Could every line of the data be copied out once more, exactly?
== ENTRIES SHOWN
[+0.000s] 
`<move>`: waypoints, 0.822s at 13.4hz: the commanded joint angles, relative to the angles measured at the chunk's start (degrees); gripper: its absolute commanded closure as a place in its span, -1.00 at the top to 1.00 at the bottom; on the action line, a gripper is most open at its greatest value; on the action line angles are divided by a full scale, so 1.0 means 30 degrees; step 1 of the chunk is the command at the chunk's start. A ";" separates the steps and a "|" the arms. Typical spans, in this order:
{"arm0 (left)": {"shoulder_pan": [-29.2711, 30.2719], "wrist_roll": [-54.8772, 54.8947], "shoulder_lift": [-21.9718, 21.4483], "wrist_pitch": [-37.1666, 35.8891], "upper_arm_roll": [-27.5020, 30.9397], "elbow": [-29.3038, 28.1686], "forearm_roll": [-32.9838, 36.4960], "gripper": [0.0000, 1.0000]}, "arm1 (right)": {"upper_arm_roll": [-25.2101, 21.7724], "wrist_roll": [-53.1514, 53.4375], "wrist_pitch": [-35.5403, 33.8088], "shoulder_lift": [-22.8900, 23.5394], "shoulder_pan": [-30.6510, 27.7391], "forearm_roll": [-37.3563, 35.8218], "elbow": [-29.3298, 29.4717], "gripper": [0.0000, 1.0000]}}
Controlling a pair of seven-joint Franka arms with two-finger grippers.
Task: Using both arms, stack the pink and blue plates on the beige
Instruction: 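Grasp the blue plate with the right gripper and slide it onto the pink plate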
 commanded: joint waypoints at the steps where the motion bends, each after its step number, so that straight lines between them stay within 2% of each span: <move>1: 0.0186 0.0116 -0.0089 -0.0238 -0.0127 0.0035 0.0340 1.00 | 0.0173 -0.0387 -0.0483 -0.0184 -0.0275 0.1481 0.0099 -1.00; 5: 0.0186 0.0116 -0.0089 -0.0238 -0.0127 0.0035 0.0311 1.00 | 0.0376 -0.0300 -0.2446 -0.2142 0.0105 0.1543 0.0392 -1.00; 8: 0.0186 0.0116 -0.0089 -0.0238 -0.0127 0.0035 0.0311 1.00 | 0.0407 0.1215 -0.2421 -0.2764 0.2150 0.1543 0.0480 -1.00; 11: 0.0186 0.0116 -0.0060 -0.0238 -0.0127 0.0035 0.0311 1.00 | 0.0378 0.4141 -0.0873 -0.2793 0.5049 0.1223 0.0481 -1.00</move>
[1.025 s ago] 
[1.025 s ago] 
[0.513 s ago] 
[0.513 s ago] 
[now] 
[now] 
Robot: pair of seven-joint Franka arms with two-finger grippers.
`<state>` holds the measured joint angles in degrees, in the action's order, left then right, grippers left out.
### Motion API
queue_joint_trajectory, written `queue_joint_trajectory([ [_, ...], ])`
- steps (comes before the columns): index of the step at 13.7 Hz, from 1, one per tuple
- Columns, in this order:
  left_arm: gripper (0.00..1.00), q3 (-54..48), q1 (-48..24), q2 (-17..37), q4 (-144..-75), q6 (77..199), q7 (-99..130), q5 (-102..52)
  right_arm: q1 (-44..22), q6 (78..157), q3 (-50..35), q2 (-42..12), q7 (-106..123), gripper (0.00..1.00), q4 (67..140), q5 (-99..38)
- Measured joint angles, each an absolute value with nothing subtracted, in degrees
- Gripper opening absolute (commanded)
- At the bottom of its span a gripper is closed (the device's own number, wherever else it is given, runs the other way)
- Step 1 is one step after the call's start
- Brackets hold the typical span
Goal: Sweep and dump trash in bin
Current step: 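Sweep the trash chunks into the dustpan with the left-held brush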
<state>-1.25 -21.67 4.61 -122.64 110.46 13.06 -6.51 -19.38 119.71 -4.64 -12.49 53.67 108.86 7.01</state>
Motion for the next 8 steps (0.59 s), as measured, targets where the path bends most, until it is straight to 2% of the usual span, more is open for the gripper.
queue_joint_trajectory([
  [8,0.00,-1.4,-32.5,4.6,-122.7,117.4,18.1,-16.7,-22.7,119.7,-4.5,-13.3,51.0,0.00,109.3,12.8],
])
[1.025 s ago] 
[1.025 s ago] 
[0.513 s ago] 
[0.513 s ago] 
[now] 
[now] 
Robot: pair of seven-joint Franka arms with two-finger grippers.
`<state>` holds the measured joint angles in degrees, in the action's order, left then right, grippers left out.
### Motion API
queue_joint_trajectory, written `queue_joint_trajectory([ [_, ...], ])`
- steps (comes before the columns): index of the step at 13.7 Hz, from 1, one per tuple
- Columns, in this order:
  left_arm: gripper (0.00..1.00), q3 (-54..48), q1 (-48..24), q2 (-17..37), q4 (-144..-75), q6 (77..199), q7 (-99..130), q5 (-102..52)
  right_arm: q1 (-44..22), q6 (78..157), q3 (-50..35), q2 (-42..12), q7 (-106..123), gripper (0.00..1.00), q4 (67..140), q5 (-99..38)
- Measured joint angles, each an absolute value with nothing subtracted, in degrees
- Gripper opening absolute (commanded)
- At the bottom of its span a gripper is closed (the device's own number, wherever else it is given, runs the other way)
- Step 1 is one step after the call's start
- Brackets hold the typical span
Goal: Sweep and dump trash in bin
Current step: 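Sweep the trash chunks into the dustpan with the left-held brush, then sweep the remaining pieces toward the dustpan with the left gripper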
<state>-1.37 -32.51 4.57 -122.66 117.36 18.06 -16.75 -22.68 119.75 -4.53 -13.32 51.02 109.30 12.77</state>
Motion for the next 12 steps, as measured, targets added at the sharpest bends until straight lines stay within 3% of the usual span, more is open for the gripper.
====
=== WRITTEN RESPONSE ===
[+0.000s] 
`<move>`: waypoints, 0.822s at 13.4hz: the commanded joint angles, relative to the angles measured at the chunk's start (degrees); gripper: its absolute commanded closure as a place in its span, -1.00 at the top to 1.00 at the bottom; on the action line, a gripper is most open at its greatest value; on the action line angles are divided by a full scale, so 1.0 means 30 degrees; step 1 of the chunk is the command at the chunk's start. A ";" separates the steps and a "|" the arms. Typical spans, in this order:
{"arm0 (left)": {"shoulder_pan": [-29.2711, 30.2719], "wrist_roll": [-54.8772, 54.8947], "shoulder_lift": [-21.9718, 21.4483], "wrist_pitch": [-37.1666, 35.8891], "upper_arm_roll": [-27.5020, 30.9397], "elbow": [-29.3038, 28.1686], "forearm_roll": [-32.9838, 36.4960], "gripper": [0.0000, 1.0000]}, "arm1 (right)": {"upper_arm_roll": [-25.2101, 21.7724], "wrist_roll": [-53.1514, 53.4375], "wrist_pitch": [-35.5403, 33.8088], "shoulder_lift": [-22.8900, 23.5394], "shoulder_pan": [-30.6510, 27.7391], "forearm_roll": [-37.3563, 35.8218], "elbow": [-29.3298, 29.4717], "gripper": [0.0000, 1.0000]}}
Controlling a pair of seven-joint Franka arms with two-finger grippers.
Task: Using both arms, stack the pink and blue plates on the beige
Instruction: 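Grasp the blue plate with the right gripper and slide it onto the pink plate
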 commanded: joint waypoints at the steps where the motion bends, each after its step number, so that straight lines between them stay within 2% of each span: <move>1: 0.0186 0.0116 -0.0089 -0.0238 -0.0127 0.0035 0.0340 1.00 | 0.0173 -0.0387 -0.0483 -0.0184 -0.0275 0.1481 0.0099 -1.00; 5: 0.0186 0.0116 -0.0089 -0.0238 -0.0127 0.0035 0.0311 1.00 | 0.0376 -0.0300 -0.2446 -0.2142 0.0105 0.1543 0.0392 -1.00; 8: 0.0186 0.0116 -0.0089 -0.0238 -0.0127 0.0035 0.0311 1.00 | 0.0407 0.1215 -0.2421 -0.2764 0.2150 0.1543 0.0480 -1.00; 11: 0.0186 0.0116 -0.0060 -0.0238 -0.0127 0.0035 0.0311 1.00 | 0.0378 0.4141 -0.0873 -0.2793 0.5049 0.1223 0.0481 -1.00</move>
[1.025 s ago] 
[1.025 s ago] 
[0.513 s ago] 
[0.513 s ago] 
[now] 
[now] 
Robot: pair of seven-joint Franka arms with two-finger grippers.
`<state>` holds the measured joint angles in degrees, in the action's order, left then right, grippers left out.
### Motion API
queue_joint_trajectory, written `queue_joint_trajectory([ [_, ...], ])`
- steps (comes before the columns): index of the step at 13.7 Hz, from 1, one per tuple
- Columns, in this order:
  left_arm: gripper (0.00..1.00), q3 (-54..48), q1 (-48..24), q2 (-17..37), q4 (-144..-75), q6 (77..199), q7 (-99..130), q5 (-102..52)
  right_arm: q1 (-44..22), q6 (78..157), q3 (-50..35), q2 (-42..12), q7 (-106..123), gripper (0.00..1.00), q4 (67..140), q5 (-99..38)
- Measured joint angles, each an absolute value with nothing subtracted, in degrees
- Gripper opening absolute (commanded)
- At the bottom of its span a gripper is closed (the device's own number, wherever else it is given, runs the other way)
- Step 1 is one step after the call's start
- Brackets hold the typical span
Goal: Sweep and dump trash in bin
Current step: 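Sweep the trash chunks into the dustpan with the left-held brush
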<state>-1.25 -21.67 4.61 -122.64 110.46 13.06 -6.51 -19.38 119.71 -4.64 -12.49 53.67 108.86 7.01</state>
Motion for the next 8 steps (0.59 s), as measured, targets where the path bends most, until it is straight to 2% of the usual span, more is open for the gripper.
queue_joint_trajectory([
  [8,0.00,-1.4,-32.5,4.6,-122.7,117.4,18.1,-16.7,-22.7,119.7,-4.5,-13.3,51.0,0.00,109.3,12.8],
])
[1.025 s ago] 
[1.025 s ago] 
[0.513 s ago] 
[0.513 s ago] 
[now] 
[now] 
Robot: pair of seven-joint Franka arms with two-finger grippers.
`<state>` holds the measured joint angles in degrees, in the action's order, left then right, grippers left out.
### Motion API
queue_joint_trajectory, written `queue_joint_trajectory([ [_, ...], ])`
- steps (comes before the columns): index of the step at 13.7 Hz, from 1, one per tuple
- Columns, in this order:
  left_arm: gripper (0.00..1.00), q3 (-54..48), q1 (-48..24), q2 (-17..37), q4 (-144..-75), q6 (77..199), q7 (-99..130), q5 (-102..52)
  right_arm: q1 (-44..22), q6 (78..157), q3 (-50..35), q2 (-42..12), q7 (-106..123), gripper (0.00..1.00), q4 (67..140), q5 (-99..38)
- Measured joint angles, each an absolute value with nothing subtracted, in degrees
- Gripper opening absolute (commanded)
- At the bottom of its span a gripper is closed (the device's own number, wherever else it is given, runs the other way)
- Step 1 is one step after the call's start
- Brackets hold the typical span
Goal: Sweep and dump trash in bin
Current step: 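Sweep the trash chunks into the dustpan with the left-held brush, then sweep the remaining pieces toward the dustpan with the left gripper
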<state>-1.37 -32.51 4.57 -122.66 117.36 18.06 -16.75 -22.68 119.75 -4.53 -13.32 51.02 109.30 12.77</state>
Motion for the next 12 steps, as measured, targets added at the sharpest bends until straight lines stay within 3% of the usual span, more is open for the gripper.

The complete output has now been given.